The city is really influenced by its maritime (boating) history and seafaring adventurers. From the train or the road, you can see the massive cruise and cargo ship port. If you’re lucky, you’ll see one of the most famous cruise ships ever – the Queen Mary 2, formerly the largest cruise ship in the world. Its home port used to be Southampton, like many other massive cruiseliners, so the city has a lot of pride in this boat!
Another famous ship sailing from Southampton was, of course, the Titanic. This ill-fated vessel sailed on its first (or maiden) voyage from the city before stopping at Cherbourg, France, and Ireland, before eventually sinking in the middle of the ocean. The 1997 film starts the romantic tale in the Southampton dockyards of 1912, a bustling place with people of many different ages, ethnicities and classes, all excited to board the pioneering new vessel.

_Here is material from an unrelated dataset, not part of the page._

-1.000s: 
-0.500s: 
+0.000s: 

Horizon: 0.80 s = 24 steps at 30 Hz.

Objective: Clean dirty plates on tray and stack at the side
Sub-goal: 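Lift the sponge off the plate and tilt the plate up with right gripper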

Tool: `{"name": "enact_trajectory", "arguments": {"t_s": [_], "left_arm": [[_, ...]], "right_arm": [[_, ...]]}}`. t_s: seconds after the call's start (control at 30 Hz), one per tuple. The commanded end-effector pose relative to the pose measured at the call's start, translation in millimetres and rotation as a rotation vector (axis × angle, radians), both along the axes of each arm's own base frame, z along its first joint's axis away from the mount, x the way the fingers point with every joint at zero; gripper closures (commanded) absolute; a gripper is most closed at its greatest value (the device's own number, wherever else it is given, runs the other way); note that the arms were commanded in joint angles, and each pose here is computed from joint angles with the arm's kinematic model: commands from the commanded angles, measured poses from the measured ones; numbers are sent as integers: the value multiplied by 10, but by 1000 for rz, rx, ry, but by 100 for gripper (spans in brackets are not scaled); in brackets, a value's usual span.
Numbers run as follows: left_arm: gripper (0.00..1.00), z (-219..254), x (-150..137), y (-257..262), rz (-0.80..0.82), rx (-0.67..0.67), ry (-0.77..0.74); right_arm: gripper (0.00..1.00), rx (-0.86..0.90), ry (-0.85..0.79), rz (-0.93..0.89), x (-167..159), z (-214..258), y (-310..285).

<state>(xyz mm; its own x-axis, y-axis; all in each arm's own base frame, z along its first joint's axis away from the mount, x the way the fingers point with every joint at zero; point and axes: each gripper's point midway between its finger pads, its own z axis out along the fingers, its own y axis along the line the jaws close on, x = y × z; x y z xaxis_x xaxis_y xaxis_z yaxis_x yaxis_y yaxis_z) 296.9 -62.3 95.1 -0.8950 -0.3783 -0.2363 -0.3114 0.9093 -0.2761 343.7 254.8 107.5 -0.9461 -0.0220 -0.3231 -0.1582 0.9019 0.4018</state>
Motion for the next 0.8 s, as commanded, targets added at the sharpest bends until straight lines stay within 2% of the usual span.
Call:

So, if you’re interested in the Titanic, you can pay a visit to the memorial, which lists the names of the engineers who died in the sinking. This isn’t too far from the city centre shops, so it’s worth having a little look if you’re in the area. If the story of the ship really fascinates you, then spend a day at SeaCity Museum, also conveniently in the centre! The exhibition “Southampton’s Titanic Story” shows visitors some artefacts found after the sinking, and allows you to explore the lives of some of those who died. What’s often forgotten about the sinking is how it affected the families of those left behind – much of the staff lived in Southampton, so nowhere else in the world is the disaster felt so harshly by the people. The museum also features information about other ships and voyages, an exhibition appropriately called the “Gateway to the World”, showing how Southampton was once the most important place in the UK for global travel and adventure.
The city also has a lot of medieval walls - the longest stretch in Britain, in fact. These guarded the old city centre from invaders like the French. Within these old walls, you’ll find West Quay shopping centre, a big shopping destination for much of the South Coast. After a long day’s exploration in the city centre, the Mayflower Theatre is just a stone’s throw away. You can see some of the UK’s finest touring theatre shows there, if you want to be entertained in the setting of a stunning art deco auditorium.
Southampton is close to the city of Portsmouth, a large military port also steeped in boating history. It’s home to the Tudor ship the Mary Rose and Nelson’s war vessel the HMS Victory, which lived up to its name by winning the Battle of Trafalgar. West of Southampton is the New Forest, a natural park filled with ponies, miles of clear heathland, and pretty little streams. Here you’ll find the Beaulieu Motor Museum, one of the largest in the UK, and the Rufus Stone, which marks the site of where King William II was shot by an arrow, and died.
In such a handy place, you’d be silly not to take advantage of all Southampton has to offer this winter.